This situation has only one name: injustice. And it only has one explanation: thoughtlessness. How to not feel humane when just a few miles from us –after all, what are 5,000 miles?– there are human beings who don't have any house or land; men and women who spend the day looking for something to eat; children who won't be able to overcome malnutrition?

Our first reaction tends to be almost always the same: «but what can I do in the face of so much extreme poverty?» While we're asking questions like this we feel more or less calm. Then along come the eternal rationalizations: it's not easy to set up a more just international order; you have to respect the autonomy of each country; it's hard to secure efficient channels of distributing food, much less mobilize a country to get out of poverty.

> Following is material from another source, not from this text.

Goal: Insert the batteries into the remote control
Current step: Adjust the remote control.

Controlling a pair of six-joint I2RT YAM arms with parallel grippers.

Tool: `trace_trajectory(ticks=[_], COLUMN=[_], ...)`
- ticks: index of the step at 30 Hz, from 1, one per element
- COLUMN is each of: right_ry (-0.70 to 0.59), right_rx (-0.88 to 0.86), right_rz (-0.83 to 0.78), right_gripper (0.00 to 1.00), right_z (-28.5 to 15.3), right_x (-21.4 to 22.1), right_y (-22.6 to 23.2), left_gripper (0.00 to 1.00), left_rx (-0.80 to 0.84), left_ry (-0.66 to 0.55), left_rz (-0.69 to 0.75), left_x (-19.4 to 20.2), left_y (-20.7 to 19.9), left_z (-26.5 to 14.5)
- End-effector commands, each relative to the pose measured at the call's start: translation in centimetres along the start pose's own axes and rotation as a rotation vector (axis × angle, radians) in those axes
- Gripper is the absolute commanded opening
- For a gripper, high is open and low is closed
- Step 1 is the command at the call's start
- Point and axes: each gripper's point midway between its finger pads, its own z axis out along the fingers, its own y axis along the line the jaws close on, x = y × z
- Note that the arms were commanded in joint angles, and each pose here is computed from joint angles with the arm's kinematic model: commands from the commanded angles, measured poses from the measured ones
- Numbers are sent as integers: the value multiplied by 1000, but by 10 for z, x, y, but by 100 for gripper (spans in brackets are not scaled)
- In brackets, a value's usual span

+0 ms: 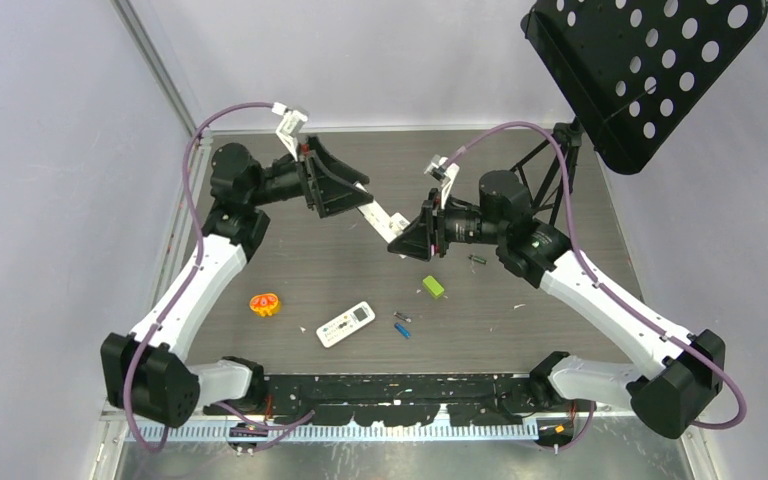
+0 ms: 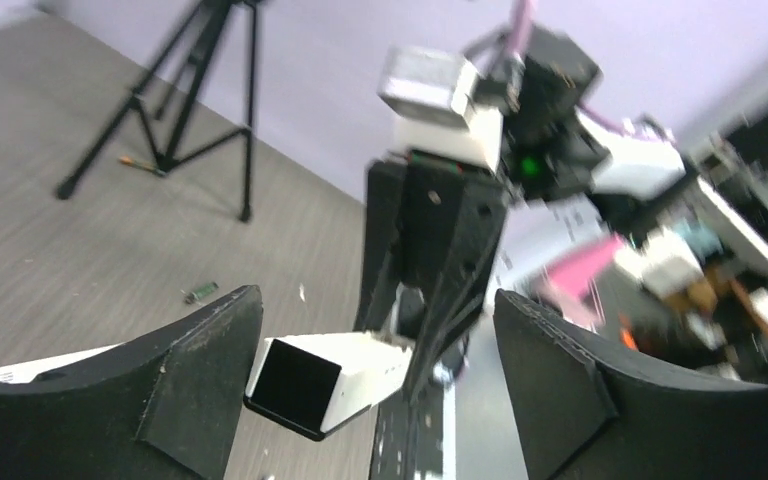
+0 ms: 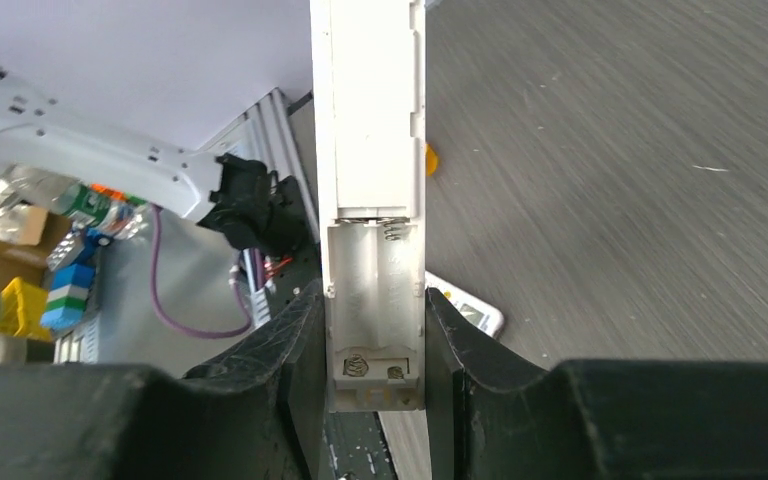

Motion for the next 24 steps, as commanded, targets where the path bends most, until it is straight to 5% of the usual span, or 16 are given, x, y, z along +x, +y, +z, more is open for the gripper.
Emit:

But all this disappears when we hear a direct, clear and practical answer that comes from the Baptist when they ask what they ought to do to «prepare the way to the Lord». The prophet of the desert answers them with inspired simplicity: «Whoever has two shirts must give one to the man who has none, and whoever has food must share it».

Here dissipate all our theories and rationalizations: What can we do? Simply don't hoard more than what we need while there are peoples who need it to live. Don't keep developing without limit our welfare, forgetting those who are dying of hunger. True progress doesn't consist in a minority reaching a greater and greater material welfare, but in the whole humanity living with more dignity and less suffering.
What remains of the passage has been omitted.